◆ Problem
When you reach the line containing "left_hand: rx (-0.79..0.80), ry", include it and stop; until then, return each line of the material exactly, starting with the first.

◆ Data extract

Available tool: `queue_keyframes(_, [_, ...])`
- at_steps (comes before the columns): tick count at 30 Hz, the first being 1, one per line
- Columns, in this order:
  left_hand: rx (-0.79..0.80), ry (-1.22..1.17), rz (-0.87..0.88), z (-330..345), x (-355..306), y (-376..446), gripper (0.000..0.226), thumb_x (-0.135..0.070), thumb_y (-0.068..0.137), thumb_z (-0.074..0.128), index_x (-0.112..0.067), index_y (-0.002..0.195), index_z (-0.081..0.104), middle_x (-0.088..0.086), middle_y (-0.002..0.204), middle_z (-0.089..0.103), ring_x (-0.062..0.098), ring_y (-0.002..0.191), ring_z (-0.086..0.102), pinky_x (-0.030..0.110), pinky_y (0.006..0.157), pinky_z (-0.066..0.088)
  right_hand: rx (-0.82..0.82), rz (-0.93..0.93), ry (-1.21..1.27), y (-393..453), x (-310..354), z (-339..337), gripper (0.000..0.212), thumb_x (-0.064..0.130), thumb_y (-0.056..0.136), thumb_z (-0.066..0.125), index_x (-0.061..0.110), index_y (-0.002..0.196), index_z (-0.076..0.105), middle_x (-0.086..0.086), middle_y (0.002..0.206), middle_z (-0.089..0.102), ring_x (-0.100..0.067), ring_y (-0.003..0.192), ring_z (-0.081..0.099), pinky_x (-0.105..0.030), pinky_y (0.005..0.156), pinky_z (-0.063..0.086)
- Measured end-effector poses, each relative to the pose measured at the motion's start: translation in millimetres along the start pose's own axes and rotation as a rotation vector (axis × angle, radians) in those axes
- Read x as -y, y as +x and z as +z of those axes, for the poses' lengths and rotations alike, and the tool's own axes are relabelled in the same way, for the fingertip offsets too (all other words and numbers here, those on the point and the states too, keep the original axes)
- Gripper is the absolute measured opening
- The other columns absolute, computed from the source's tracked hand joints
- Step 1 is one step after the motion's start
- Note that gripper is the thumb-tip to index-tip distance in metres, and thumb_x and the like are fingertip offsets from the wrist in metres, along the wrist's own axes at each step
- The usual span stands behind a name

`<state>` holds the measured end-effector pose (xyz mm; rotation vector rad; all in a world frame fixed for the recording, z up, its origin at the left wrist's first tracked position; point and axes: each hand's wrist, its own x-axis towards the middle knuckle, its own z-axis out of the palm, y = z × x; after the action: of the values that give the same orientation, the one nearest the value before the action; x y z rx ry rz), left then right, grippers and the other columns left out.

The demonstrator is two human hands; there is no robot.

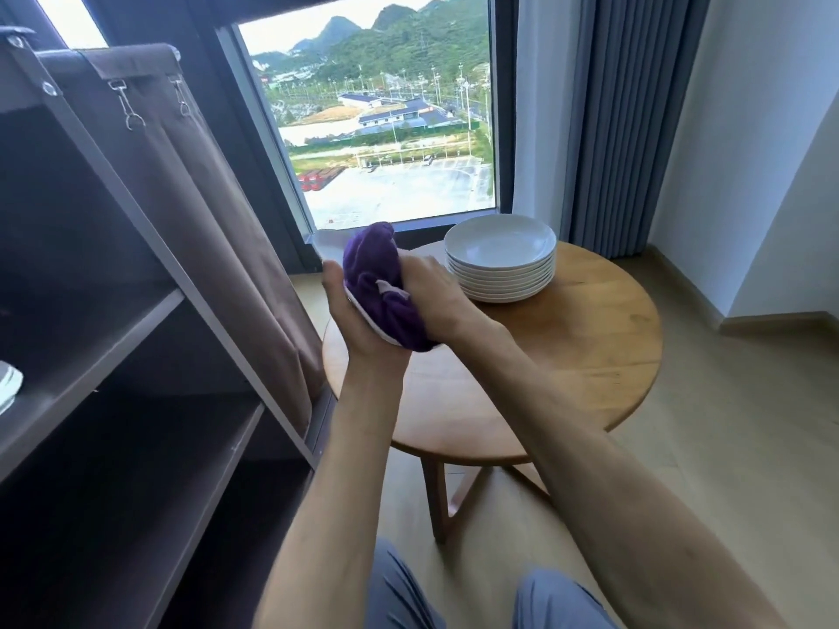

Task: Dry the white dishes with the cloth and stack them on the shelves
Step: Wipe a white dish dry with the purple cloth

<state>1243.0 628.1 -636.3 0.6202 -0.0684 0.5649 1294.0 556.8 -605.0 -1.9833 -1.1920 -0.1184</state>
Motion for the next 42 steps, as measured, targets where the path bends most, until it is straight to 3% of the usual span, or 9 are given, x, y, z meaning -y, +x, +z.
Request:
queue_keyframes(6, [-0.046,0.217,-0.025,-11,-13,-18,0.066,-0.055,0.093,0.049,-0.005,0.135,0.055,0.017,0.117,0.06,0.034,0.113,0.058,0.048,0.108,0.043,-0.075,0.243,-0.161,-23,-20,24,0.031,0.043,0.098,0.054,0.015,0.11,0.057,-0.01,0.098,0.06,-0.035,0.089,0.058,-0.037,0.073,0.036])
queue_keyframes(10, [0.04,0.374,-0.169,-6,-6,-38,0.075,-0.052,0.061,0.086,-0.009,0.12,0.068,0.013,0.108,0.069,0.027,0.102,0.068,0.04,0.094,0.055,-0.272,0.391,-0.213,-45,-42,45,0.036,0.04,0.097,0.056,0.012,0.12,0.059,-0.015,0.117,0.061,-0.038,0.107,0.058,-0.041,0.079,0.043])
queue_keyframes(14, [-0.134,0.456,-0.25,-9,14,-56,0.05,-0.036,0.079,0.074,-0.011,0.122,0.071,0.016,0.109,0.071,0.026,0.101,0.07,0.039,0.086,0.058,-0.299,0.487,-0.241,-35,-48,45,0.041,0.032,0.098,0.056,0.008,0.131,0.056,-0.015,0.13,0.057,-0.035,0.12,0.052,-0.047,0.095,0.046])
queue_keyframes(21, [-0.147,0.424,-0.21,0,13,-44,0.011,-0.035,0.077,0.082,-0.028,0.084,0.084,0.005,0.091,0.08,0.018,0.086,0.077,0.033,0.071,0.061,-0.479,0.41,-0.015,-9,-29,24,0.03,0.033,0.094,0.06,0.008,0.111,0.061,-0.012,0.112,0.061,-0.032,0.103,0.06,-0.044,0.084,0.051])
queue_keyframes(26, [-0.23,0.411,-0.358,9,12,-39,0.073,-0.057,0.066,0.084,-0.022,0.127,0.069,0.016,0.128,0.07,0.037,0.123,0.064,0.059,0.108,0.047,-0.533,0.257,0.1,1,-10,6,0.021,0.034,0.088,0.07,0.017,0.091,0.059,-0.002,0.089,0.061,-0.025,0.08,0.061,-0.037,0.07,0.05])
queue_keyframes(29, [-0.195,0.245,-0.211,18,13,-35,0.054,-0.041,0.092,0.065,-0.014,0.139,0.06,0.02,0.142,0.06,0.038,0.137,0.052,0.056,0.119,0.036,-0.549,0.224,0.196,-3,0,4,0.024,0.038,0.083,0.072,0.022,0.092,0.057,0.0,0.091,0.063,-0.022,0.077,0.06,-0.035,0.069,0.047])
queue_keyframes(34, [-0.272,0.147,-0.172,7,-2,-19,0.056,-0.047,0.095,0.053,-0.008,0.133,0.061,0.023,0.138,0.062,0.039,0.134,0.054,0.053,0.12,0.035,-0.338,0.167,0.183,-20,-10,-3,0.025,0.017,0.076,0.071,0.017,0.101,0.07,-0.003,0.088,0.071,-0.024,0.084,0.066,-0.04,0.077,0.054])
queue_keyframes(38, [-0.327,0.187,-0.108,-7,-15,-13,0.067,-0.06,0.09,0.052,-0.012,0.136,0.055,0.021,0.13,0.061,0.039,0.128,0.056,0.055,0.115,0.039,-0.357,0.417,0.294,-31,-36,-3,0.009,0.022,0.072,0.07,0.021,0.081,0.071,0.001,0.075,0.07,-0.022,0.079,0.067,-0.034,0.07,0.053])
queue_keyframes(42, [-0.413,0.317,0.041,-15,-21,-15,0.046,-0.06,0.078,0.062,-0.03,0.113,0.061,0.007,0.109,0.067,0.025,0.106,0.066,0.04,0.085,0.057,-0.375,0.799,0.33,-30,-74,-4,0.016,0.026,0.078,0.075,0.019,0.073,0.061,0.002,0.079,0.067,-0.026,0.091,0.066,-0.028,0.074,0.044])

◆ Written reply
Available tool: `queue_keyframes(_, [_, ...])`
- at_steps (comes before the columns): tick count at 30 Hz, the first being 1, one per line
- Columns, in this order:
  left_hand: rx (-0.79..0.80), ry (-1.22..1.17), rz (-0.87..0.88), z (-330..345), x (-355..306), y (-376..446), gripper (0.000..0.226), thumb_x (-0.135..0.070), thumb_y (-0.068..0.137), thumb_z (-0.074..0.128), index_x (-0.112..0.067), index_y (-0.002..0.195), index_z (-0.081..0.104), middle_x (-0.088..0.086), middle_y (-0.002..0.204), middle_z (-0.089..0.103), ring_x (-0.062..0.098), ring_y (-0.002..0.191), ring_z (-0.086..0.102), pinky_x (-0.030..0.110), pinky_y (0.006..0.157), pinky_z (-0.066..0.088)

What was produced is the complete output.